»»

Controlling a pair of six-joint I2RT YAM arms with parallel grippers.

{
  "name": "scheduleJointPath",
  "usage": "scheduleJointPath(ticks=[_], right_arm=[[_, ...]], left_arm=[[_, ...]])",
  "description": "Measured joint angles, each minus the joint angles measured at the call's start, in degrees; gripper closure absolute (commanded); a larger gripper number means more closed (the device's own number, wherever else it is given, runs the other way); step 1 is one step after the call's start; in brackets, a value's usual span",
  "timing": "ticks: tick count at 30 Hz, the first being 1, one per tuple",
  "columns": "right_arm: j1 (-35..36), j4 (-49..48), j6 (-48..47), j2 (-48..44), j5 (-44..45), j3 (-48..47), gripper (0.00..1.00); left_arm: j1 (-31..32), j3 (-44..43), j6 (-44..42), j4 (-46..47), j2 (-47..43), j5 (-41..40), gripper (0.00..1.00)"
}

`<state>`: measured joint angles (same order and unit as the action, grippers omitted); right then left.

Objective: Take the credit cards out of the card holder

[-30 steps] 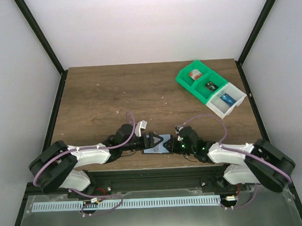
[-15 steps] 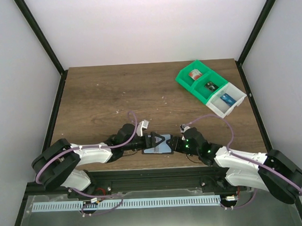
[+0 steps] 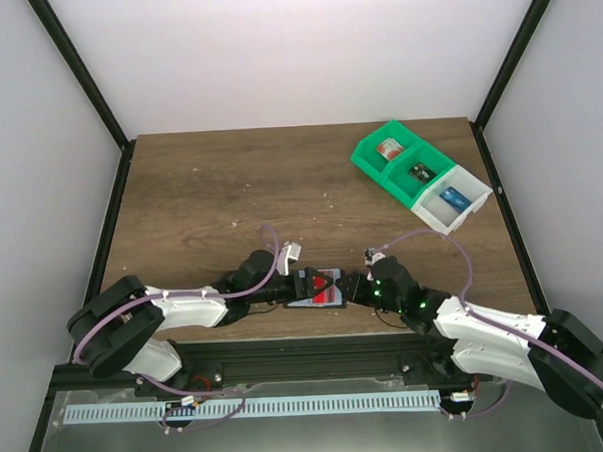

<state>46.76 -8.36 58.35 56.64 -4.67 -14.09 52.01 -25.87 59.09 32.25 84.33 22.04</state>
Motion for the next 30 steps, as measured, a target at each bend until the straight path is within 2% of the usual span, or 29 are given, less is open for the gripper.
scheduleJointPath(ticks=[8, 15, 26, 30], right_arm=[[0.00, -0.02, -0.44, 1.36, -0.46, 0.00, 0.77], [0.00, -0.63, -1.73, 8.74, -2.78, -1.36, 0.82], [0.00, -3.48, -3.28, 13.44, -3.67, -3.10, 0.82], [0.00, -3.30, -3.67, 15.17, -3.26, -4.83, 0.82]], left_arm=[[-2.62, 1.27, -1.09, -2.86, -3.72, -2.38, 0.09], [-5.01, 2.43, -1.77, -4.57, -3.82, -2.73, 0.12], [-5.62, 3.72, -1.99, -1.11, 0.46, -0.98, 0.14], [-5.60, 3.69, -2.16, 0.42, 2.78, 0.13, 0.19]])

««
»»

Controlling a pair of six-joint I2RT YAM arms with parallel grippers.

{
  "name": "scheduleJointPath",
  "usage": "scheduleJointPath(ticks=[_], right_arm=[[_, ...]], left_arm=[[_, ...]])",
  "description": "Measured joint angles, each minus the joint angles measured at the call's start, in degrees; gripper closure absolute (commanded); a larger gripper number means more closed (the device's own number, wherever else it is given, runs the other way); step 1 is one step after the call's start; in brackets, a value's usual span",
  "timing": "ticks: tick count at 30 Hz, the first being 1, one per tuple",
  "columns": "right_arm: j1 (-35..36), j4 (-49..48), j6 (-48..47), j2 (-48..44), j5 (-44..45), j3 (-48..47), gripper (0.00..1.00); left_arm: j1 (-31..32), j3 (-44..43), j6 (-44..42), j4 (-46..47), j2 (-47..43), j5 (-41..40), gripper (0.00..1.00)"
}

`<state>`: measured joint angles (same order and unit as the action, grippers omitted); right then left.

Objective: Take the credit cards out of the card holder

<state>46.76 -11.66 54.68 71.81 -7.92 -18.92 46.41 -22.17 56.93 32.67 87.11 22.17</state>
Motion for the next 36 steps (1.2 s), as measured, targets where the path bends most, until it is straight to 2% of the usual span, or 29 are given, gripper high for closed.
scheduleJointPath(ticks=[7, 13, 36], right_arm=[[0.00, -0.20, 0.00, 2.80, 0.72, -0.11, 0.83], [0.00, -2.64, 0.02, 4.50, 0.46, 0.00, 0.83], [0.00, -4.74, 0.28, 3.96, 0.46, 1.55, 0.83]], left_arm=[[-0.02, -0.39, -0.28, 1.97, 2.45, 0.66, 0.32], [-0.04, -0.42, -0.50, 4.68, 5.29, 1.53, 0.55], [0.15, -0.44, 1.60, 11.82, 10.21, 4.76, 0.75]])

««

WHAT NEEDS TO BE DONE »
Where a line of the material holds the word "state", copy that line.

RESPONSE AREA »
`<state>`: measured joint angles (same order and unit as the action, grippers omitted); right then left.
<state>46.76 -8.36 58.35 56.64 -4.67 -14.09 52.01 -25.87 59.09 32.25 84.33 22.04</state>
`<state>`: measured joint angles (same order and unit as the action, grippers omitted); right then left.
<state>46.76 -11.66 54.68 71.81 -7.92 -18.92 46.41 -22.17 56.93 32.67 87.11 22.17</state>

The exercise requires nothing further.